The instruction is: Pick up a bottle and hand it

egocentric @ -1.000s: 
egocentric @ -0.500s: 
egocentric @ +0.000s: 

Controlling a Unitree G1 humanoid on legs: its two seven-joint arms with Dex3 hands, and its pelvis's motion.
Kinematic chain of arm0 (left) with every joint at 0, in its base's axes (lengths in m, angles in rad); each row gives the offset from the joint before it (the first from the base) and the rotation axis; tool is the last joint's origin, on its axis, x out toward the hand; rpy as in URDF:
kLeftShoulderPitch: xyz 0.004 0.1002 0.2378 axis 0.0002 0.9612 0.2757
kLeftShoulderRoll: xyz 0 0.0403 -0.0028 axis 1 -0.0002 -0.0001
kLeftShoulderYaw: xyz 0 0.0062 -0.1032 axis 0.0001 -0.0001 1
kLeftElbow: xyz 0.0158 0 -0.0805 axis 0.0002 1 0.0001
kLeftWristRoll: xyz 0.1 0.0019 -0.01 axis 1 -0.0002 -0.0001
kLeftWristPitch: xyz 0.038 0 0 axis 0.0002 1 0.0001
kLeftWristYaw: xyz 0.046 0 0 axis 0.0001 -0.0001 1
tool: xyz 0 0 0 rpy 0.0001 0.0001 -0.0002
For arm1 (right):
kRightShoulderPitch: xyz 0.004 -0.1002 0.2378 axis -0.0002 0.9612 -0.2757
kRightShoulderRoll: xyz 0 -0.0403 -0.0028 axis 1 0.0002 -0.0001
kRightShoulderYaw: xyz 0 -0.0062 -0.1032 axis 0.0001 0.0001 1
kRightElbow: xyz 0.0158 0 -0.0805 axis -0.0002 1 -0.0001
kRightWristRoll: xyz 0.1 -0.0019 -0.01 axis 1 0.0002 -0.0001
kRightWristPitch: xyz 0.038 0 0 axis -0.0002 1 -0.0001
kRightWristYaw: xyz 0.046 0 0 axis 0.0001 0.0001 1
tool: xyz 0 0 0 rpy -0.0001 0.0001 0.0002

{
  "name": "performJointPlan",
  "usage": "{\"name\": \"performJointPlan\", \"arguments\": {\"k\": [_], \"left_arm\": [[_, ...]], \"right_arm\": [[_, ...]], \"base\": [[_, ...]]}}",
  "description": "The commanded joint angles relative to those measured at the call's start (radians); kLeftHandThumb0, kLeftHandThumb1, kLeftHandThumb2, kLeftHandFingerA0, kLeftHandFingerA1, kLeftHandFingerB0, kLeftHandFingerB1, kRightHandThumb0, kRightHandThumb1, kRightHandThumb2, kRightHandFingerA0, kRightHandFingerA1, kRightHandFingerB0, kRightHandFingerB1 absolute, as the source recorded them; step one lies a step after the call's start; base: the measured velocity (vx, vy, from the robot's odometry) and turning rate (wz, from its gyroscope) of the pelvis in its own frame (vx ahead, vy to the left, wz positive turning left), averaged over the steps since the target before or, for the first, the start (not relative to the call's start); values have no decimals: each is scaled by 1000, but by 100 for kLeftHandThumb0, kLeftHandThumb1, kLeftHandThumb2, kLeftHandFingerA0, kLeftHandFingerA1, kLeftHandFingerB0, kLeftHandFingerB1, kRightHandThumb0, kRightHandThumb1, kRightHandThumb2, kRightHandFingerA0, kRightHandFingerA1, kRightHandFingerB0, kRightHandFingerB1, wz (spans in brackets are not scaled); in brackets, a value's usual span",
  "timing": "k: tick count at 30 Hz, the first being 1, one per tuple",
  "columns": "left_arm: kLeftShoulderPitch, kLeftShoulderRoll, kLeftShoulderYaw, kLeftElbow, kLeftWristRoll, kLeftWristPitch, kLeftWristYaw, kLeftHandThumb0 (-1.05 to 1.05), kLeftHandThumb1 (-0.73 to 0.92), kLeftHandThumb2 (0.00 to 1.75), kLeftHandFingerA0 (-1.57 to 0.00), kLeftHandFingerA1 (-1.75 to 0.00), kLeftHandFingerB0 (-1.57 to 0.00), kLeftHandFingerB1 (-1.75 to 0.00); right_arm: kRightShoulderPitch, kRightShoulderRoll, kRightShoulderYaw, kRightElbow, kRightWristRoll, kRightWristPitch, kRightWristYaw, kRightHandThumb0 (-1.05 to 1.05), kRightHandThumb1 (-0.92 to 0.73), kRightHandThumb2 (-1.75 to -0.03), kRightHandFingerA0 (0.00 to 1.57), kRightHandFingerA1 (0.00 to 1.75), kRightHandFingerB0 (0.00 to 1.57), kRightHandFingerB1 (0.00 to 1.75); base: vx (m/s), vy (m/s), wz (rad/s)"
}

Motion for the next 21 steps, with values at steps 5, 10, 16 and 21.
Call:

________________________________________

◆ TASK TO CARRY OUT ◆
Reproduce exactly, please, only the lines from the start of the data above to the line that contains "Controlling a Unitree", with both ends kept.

◆ SOLUTION FOR THIS TASK ◆
The instruction is: Pick up a bottle and hand it

egocentric @ -1.000s: 
egocentric @ -0.500s: 
egocentric @ +0.000s: 

Controlling a Unitree G1 humanoid on legs: its two seven-joint arms with Dex3 hands, and its pelvis's motion.

No additional output is required.